No Simple Trade-offs
Effective US international tax reform, as Mr. Shaviro makes clear, will not be a simple choice between a worldwide or residence-based system and source-based or territorial taxation. Making the case for a residence-based system isn’t so easy when you consider the challenges for establishing residence for a multinational affiliation of corporate entities. Plus, there is the inherent trade-off between the desire to tax both the US corporation and its foreign rival at home, but then see that US corporation taxed in the foreign rival’s homeland with a likely differential between the two tax burdens. The same can be said for identifying the source of taxable income earned by a multinational corporation. If one country claims to be the source of the income, another country potentially loses out on the taxable revenue and thus may define sourcing differently.
Examining these challenges starts to explain why the US system has become a cumbersome compromise between these two approaches—taxing worldwide income, but deferring the tax until the income is realized in the US—and why it has been complicated further by additional compromises made without careful consideration of the tradeoffs.
Another encumbrance is that preventing double taxation has become entrenched in international tax rules and tax treaties between countries. Thus, taxation of income subject to residence-based taxation in one country has to be reconciled with the fact that it may be subject to source-based taxation in another, and in any case, subject to different effective tax rates. This has led to the US system of foreign tax credits that provide a credit against US tax for taxes paid abroad, which are sometimes in excess of the US corporate tax rate.
It is the combined effects of deferral and foreign tax credits (plus double taxation restrictions in tax treaties) that create the “iron box” that make it so difficult to reform US international corporate taxation.The full Gordian knot is exposed when you consider the tax implications for individual taxpayer owners of a multinational corporation.
If reformers end deferral and all US MNCs foreign source income becomes immediately subject to US taxation, then foreign tax credits kick in immediately, exacerbating US corporate indifference to foreign taxes, and with this the transfer payments from the US Treasury to their foreign counterparts for taxes paid by US corporates in excess of the US rate. End foreign tax credits and the incentives to create and defer foreign source income indefinitely only increase.
End both, as Mr. Shaviro suggests you have to, then you need to think carefully about the rates set to tax domestic (e.g., lower than now) and foreign source income (somewhat higher than zero, but still acceptable to treaty restrictions).
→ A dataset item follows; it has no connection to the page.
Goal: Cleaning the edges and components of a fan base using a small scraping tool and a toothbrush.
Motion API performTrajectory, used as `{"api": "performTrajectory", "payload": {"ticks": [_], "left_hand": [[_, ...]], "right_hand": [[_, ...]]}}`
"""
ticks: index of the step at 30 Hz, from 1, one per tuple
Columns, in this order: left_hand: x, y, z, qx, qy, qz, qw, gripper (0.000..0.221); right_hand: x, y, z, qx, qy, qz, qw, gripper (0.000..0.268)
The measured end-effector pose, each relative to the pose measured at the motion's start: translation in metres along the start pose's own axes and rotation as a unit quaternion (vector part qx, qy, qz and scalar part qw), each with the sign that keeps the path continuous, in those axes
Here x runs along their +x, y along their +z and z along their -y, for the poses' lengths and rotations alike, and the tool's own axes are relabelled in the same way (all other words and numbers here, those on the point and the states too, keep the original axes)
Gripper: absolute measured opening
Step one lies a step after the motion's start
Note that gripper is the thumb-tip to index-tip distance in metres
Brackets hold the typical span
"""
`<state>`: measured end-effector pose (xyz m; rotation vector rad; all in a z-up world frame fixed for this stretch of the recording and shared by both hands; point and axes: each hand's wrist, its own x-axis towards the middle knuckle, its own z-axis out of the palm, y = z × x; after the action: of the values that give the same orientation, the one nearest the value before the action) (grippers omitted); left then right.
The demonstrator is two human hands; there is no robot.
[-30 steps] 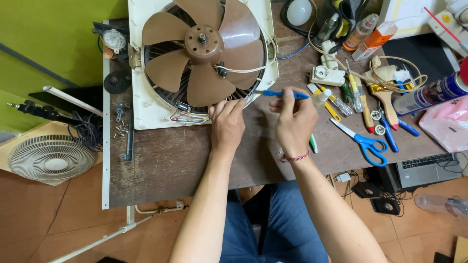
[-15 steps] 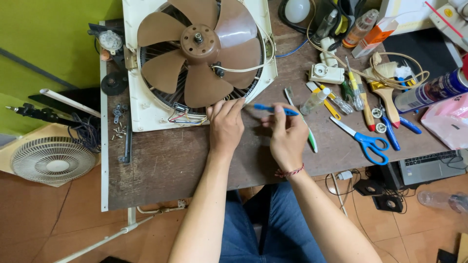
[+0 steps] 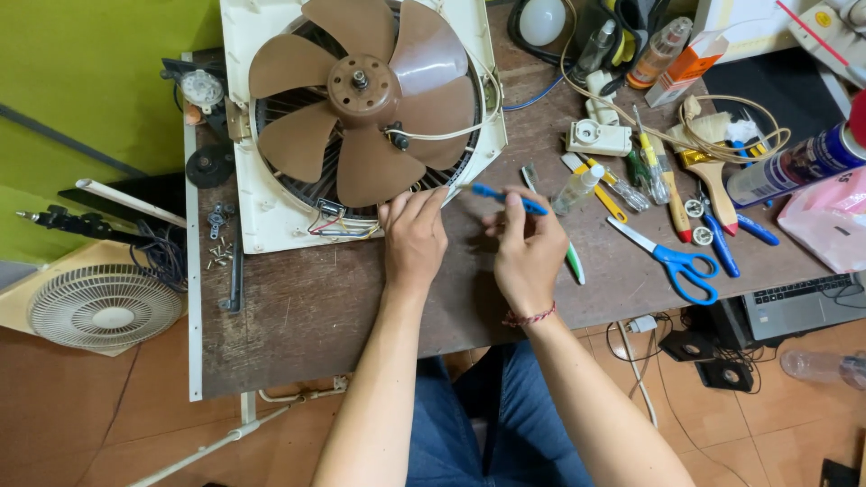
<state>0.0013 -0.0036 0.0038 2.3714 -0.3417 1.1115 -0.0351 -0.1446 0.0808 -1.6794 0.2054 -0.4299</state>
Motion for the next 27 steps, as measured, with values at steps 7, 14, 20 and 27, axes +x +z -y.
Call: {"api": "performTrajectory", "payload": {"ticks": [7, 14, 20, 27], "left_hand": [[0.004, -0.004, -0.002, -0.004, 0.005, -0.002, 1.000, 0.022], [0.002, -0.002, -0.002, 0.000, 0.007, -0.005, 1.000, 0.021], [0.001, -0.002, -0.001, -0.001, 0.001, -0.004, 1.000, 0.021], [0.000, 0.000, -0.001, 0.003, 0.000, -0.008, 1.000, 0.021]], "right_hand": [[0.048, 0.009, -0.010, -0.058, -0.079, -0.015, 0.995, 0.019], [0.071, 0.017, -0.031, -0.135, -0.048, 0.023, 0.989, 0.018], [0.072, 0.011, -0.013, -0.179, -0.137, -0.001, 0.974, 0.015], [0.092, 0.016, -0.033, -0.265, -0.144, 0.043, 0.952, 0.016]]}}
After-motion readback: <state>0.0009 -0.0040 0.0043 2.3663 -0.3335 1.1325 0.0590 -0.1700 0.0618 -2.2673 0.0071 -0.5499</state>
This comes close to the trade-off in the House Camp proposal as well as the recent Senate Finance Committee discussion draft. However, Mr. Shaviro also says reformers will have to accept some double-taxation and even limited non-taxation for a simpler system that brings in more revenue (from US and non-US resident MNCs) at less cost.
You could also go further, Mr. Shaviro acknowledges, and eliminate corporate income taxes entirely: either deal with the residence, source and realization compromises at the individual level and/or impose some form of consumption tax system. This may be fairer to employees that tend to bear the brunt of corporate-level taxation, as well as shareholders. Employee welfare may warrant more study alongside Mr. Shaviro’s summaries of academic work on the global (think economics of comparative advantage) and national welfare perspectives (encouraging corporate investment in and benefiting the national economy while meeting public fiscal needs) on optimal international corporate taxation. But there is even less of a chance of ending corporate taxation than reforming it, internationally or domestically. In short, a fix that will make things better is not likely soon. It is much easier to hold hearings.